Where are they now? Christina Ceballos-Levy

The College of Arts, Sciences & Education prepares students for life after graduation to become successful leaders in the community. We went on a search to find CASE alumni who are thriving in their careers. This is one in a series we’ve titled, Where are they now?

The average high school student doesn’t become a law clerk. Christina Ceballos-Levy did and it changed her life.

It all started with a high school essay and, of course, Ceballos-Levy’s mother, who was the secretary for criminal defense attorney Kieran P. Fallon. Her mom showed Fallon a paper Ceballos-Levy wrote in her English class.
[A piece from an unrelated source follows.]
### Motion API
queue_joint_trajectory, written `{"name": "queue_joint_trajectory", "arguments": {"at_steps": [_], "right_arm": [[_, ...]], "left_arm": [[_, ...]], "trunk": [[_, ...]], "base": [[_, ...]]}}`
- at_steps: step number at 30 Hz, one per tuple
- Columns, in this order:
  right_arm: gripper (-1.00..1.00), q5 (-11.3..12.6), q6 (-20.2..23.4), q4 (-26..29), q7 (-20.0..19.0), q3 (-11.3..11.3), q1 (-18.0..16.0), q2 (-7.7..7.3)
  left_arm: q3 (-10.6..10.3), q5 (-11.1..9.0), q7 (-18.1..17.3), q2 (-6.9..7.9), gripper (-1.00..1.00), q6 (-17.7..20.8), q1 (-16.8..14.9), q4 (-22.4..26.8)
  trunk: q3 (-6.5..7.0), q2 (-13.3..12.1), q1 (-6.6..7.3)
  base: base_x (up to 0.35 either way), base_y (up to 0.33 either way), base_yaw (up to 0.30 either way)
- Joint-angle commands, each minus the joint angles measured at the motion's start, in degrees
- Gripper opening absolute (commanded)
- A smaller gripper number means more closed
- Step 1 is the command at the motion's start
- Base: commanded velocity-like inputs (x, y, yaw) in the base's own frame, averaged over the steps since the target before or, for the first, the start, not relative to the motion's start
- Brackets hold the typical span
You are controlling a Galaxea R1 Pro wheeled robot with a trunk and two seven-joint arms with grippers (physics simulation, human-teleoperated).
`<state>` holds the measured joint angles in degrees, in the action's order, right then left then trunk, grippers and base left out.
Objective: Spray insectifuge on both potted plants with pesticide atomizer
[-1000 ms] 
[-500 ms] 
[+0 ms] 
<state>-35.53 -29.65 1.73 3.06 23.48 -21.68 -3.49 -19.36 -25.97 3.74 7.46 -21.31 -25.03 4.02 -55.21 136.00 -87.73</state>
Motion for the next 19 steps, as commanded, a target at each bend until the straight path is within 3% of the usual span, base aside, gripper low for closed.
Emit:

Impressed, Fallon offered Ceballos-Levy a job. He also promised he would teach her how to research, write and study crimes.

“Kieran was a brilliant man,” she said. “Any time someone who has so much knowledge and experience offers you an opportunity to serve as your mentor, you must seize upon it.”

Driven by her twin passions of writing and law, Ceballos-Levy instantly knew she wanted to be a lawyer. She started by pursuing an English degree with a minor in Political Science at FIU. Given her work, an English degree was indispensable. What she learned in class helped her organize her thoughts and sources for arguments she prepared for Fallon.

“He took me to court. He let me speak to witnesses,” Ceballos-Levy said. “He cared about what I had to say. He helped make me the lawyer I am today.”

Christina Ceballos-Levy with her husband.

In a constitutional law class taught by School of International and Public Affairs Dean John Stack, Ceballos-Levy confirmed her passion for the law. It’s also where she met her husband, although Stack joked then that she should stay away from the troublemaker.

“Professor Stack still apologizes to us whenever he sees us,” Ceballos-Levy said.

In law school at the University of Miami, she took on a part-time job at Kenny Nachwalter and served as a judicial law clerk to U.S. District Court Judge Alan S. Gold. Upon graduation, the nationally recognized firm offered her a full-time job as a complex commercial litigation attorney.

Christina Ceballos-Levy in court with fellow attorneys.

Today, Ceballos-Levy represents businesses in disputes over money or other property. She also defends clients who have been sued for professional malpractice. Her favorite cases, however, are those that have an international angle.

Even though her college days are behind her, Ceballos-Levy still considers herself a student. Twenty years, many late nights, wins and losses later, she’s always learning from those around her. It has been the process and the people she works with that she enjoys the most.

Christina Ceballos-Levy headshot

“They are my second family. Along with the law, my Kenny Nachwalter family is my calling.”

Ceballos-Levy also looks for opportunities to mentor students following in her footsteps. She shares her experiences with FIU students as a guest speaker in classrooms or at events. She always shares advice that has served her well in her own career:

“Leave a positive impression with your peers and professors, and be nice to everyone,” Ceballos-Levy said. “The people who you have in class will be the same ones you will encounter in the courtroom opposite you, in the board room or elsewhere in your career.”